WHAT YOU SHOULD DO
Among the entries below, copy only the span from the line containing "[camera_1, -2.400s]" through the line containing "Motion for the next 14". Do so exactly, and skip the pictures.

****

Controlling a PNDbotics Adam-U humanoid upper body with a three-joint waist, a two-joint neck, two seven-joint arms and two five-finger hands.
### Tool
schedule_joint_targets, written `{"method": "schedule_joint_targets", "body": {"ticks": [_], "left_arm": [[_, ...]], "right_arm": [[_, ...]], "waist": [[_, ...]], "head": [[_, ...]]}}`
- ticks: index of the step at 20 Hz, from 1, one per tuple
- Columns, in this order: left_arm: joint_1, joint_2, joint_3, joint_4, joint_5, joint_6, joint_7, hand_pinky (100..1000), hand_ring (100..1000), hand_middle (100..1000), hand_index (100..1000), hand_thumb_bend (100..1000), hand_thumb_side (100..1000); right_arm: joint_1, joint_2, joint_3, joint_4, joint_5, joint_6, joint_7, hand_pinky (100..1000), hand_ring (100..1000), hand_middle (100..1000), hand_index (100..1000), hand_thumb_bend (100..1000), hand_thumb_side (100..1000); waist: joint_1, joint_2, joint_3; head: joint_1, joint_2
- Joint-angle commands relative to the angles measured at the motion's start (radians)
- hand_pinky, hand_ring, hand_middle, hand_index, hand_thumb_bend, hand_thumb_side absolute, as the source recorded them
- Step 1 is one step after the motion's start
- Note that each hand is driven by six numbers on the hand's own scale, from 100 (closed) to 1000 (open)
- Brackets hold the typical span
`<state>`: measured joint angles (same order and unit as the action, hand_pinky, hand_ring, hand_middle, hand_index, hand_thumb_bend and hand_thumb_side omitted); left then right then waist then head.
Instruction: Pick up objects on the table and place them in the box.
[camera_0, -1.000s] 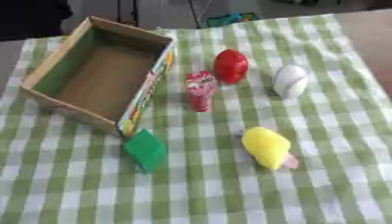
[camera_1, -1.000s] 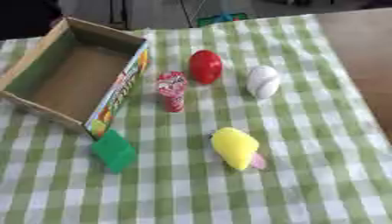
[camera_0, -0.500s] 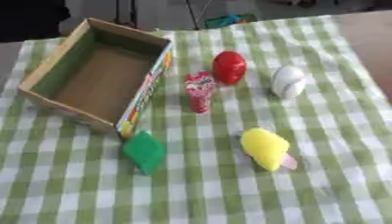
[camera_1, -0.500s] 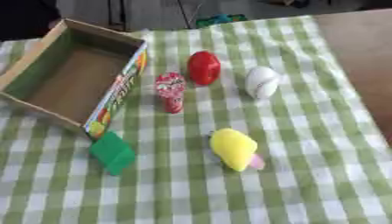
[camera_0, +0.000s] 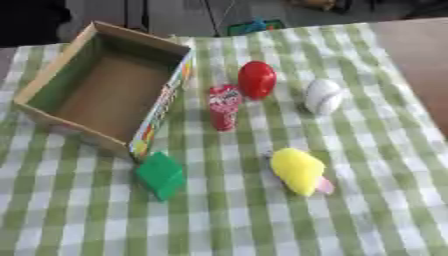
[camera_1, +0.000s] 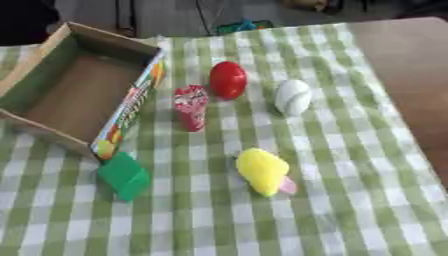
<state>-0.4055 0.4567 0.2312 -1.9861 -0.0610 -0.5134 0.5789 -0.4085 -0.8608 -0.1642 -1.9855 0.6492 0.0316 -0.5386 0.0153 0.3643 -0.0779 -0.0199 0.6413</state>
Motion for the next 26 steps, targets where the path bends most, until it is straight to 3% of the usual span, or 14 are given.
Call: {"method": "schedule_joint_targets", "body": {"ticks": [1, 5, 8, 12, 13, 18, 19, 26], "left_arm": [[0.007, 0.048, 0.0, -0.014, -0.005, 0.003, -0.011, 820, 884, 860, 821, 179, 1000], [0.021, 0.062, -0.006, -0.014, -0.003, 0.013, -0.021, 815, 878, 855, 814, 147, 1000], [0.024, 0.067, -0.007, -0.014, -0.001, 0.016, -0.026, 810, 872, 850, 809, 131, 1000], [0.026, 0.074, -0.013, -0.014, 0.002, 0.021, -0.034, 806, 869, 847, 806, 110, 1000], [0.026, 0.074, -0.014, -0.014, 0.004, 0.023, -0.035, 805, 867, 843, 804, 100, 1000], [0.024, 0.074, -0.017, -0.014, 0.009, 0.027, -0.04, 803, 864, 841, 802, 100, 1000], [0.023, 0.072, -0.019, -0.014, 0.012, 0.029, -0.041, 800, 860, 836, 800, 100, 1000], [0.018, 0.067, -0.026, -0.014, 0.022, 0.037, -0.049, 796, 851, 826, 798, 100, 1000]], "right_arm": [[0.016, -0.164, 0.038, -0.015, 0.03, 0.035, 0.151, 837, 951, 926, 953, 292, 1000], [0.041, -0.299, 0.088, -0.015, -0.011, 0.047, 0.294, 841, 947, 927, 963, 334, 1000], [0.04, -0.343, 0.098, -0.015, -0.04, 0.048, 0.359, 853, 955, 939, 989, 349, 1000], [0.041, -0.442, 0.163, -0.015, -0.095, 0.064, 0.501, 870, 963, 950, 1000, 436, 1000], [0.028, -0.449, 0.173, -0.015, -0.107, 0.07, 0.52, 871, 964, 949, 1000, 478, 993], [-0.03, -0.465, 0.217, -0.015, -0.141, 0.1, 0.566, 870, 961, 941, 1000, 521, 994], [-0.049, -0.461, 0.231, -0.015, -0.144, 0.112, 0.573, 865, 954, 918, 987, 587, 985], [-0.147, -0.414, 0.34, -0.015, -0.098, 0.146, 0.669, 874, 957, 920, 988, 590, 979]], "waist": [[-0.012, -0.029, -0.004], [-0.029, -0.033, -0.012], [-0.033, -0.035, -0.014], [-0.042, -0.038, -0.015], [-0.043, -0.039, -0.014], [-0.044, -0.041, -0.011], [-0.045, -0.041, -0.008], [-0.041, -0.04, 0.006]], "head": [[0.003, 0.01], [-0.001, 0.01], [-0.002, 0.011], [-0.006, 0.011], [-0.009, 0.01], [-0.015, 0.007], [-0.02, 0.008], [-0.025, 0.002]]}}
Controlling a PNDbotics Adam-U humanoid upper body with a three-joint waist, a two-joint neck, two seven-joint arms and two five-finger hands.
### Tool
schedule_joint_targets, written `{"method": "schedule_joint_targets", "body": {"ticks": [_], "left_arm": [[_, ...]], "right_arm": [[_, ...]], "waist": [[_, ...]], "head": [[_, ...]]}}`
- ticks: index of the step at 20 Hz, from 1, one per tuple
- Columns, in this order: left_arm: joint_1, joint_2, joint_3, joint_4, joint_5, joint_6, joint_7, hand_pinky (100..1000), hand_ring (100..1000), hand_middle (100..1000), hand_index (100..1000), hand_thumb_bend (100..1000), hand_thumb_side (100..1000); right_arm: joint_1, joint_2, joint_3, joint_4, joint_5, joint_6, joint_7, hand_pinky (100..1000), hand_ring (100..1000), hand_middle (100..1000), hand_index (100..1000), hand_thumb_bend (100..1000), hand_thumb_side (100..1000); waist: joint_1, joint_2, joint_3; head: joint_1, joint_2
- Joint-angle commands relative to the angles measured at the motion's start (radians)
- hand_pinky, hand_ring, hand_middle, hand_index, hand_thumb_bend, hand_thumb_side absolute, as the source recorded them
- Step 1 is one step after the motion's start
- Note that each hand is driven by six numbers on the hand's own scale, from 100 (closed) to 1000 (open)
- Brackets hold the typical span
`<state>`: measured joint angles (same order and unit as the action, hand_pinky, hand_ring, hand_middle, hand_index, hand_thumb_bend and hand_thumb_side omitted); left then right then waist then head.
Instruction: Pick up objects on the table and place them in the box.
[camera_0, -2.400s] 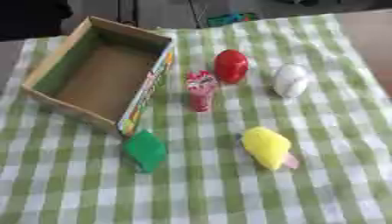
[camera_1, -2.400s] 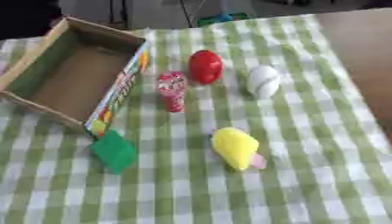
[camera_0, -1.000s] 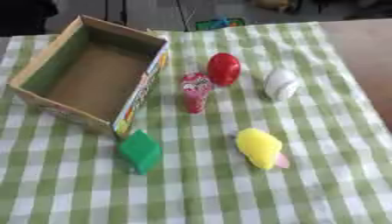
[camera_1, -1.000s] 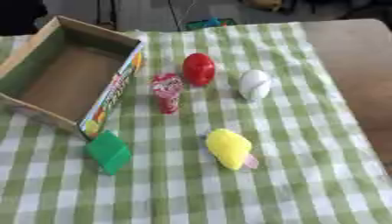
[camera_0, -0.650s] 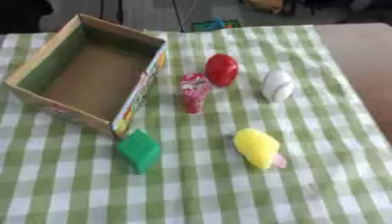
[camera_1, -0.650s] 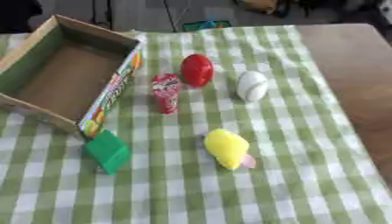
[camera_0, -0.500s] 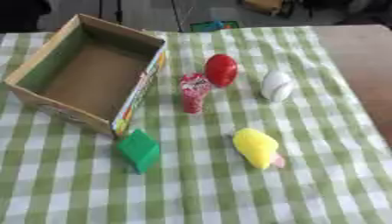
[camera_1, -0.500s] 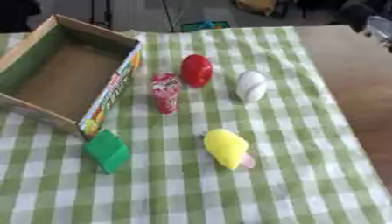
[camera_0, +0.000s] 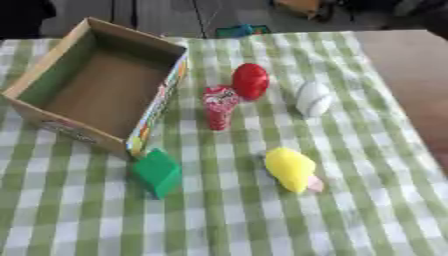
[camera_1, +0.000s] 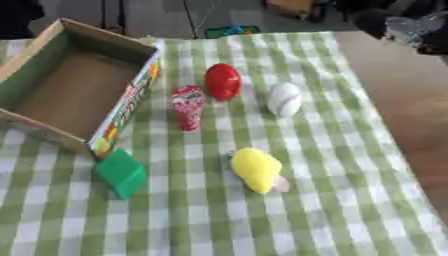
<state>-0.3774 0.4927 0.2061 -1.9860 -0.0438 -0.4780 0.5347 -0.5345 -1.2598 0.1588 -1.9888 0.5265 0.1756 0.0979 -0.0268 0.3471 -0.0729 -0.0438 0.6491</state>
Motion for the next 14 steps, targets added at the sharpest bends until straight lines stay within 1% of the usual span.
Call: {"method": "schedule_joint_targets", "body": {"ticks": [1, 5, 8, 9, 10, 11, 12, 13, 14], "left_arm": [[-0.011, 0.031, -0.002, -0.014, 0.006, 0.002, -0.007, 794, 847, 820, 797, 100, 1000], [-0.013, 0.03, -0.007, -0.014, 0.011, 0.005, -0.013, 792, 841, 815, 795, 100, 1000], [-0.016, 0.028, -0.012, -0.014, 0.017, 0.007, -0.02, 791, 838, 811, 794, 100, 1000], [-0.017, 0.026, -0.014, -0.014, 0.019, 0.008, -0.023, 789, 835, 808, 792, 100, 1000], [-0.018, 0.024, -0.015, -0.014, 0.021, 0.008, -0.025, 789, 835, 808, 792, 100, 1000], [-0.019, 0.023, -0.016, -0.014, 0.023, 0.009, -0.027, 789, 832, 805, 791, 100, 1000], [-0.018, 0.02, -0.016, -0.014, 0.025, 0.01, -0.029, 789, 832, 805, 791, 100, 1000], [-0.017, 0.018, -0.016, -0.014, 0.027, 0.01, -0.03, 787, 828, 801, 790, 100, 1000], [-0.015, 0.015, -0.015, -0.014, 0.028, 0.011, -0.03, 787, 828, 801, 790, 100, 1000]], "right_arm": [[-0.025, -0.014, 0.028, -0.011, 0.035, 0.001, 0.047, 875, 957, 920, 986, 588, 971], [-0.045, -0.01, 0.077, -0.011, 0.064, -0.011, 0.102, 872, 953, 916, 979, 581, 962], [-0.088, 0.019, 0.115, -0.011, 0.065, -0.006, 0.142, 869, 951, 913, 975, 579, 955], [-0.103, 0.04, 0.125, -0.011, 0.063, -0.001, 0.156, 857, 939, 901, 972, 601, 946], [-0.119, 0.065, 0.135, -0.011, 0.06, 0.009, 0.171, 857, 939, 901, 972, 601, 946], [-0.131, 0.086, 0.142, -0.011, 0.058, 0.018, 0.182, 840, 909, 887, 979, 628, 940], [-0.139, 0.115, 0.144, -0.011, 0.057, 0.028, 0.189, 840, 909, 887, 979, 628, 940], [-0.142, 0.149, 0.143, -0.011, 0.058, 0.038, 0.194, 819, 863, 862, 998, 689, 886], [-0.14, 0.194, 0.14, -0.011, 0.062, 0.05, 0.197, 819, 863, 862, 998, 689, 886]], "waist": [[0.001, -0.022, 0.002], [0.0, -0.02, 0.007], [-0.002, -0.022, 0.009], [-0.003, -0.023, 0.01], [-0.004, -0.025, 0.01], [-0.004, -0.025, 0.01], [-0.004, -0.026, 0.01], [-0.004, -0.027, 0.009], [-0.003, -0.027, 0.007]], "head": [[-0.002, -0.007], [-0.006, -0.011], [-0.01, -0.012], [-0.014, -0.011], [-0.016, -0.01], [-0.017, -0.009], [-0.017, -0.009], [-0.016, -0.009], [-0.013, -0.009]]}}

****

OUTPUT BELOW
[camera_1, -2.400s] 
[camera_0, -1.000s] 
[camera_1, -1.000s] 
[camera_0, -0.650s] 
[camera_1, -0.650s] 
[camera_0, -0.500s] 
[camera_1, -0.500s] 
[camera_0, +0.000s] 
[camera_1, +0.000s] 
<state>-0.3774 0.4927 0.2061 -1.9860 -0.0438 -0.4780 0.5347 -0.5345 -1.2598 0.1588 -1.9888 0.5265 0.1756 0.0979 -0.0268 0.3471 -0.0729 -0.0438 0.6491</state>
Motion for the next 14 steps, targets added at the sharpest bends until straight lines stay within 1% of the usual span.

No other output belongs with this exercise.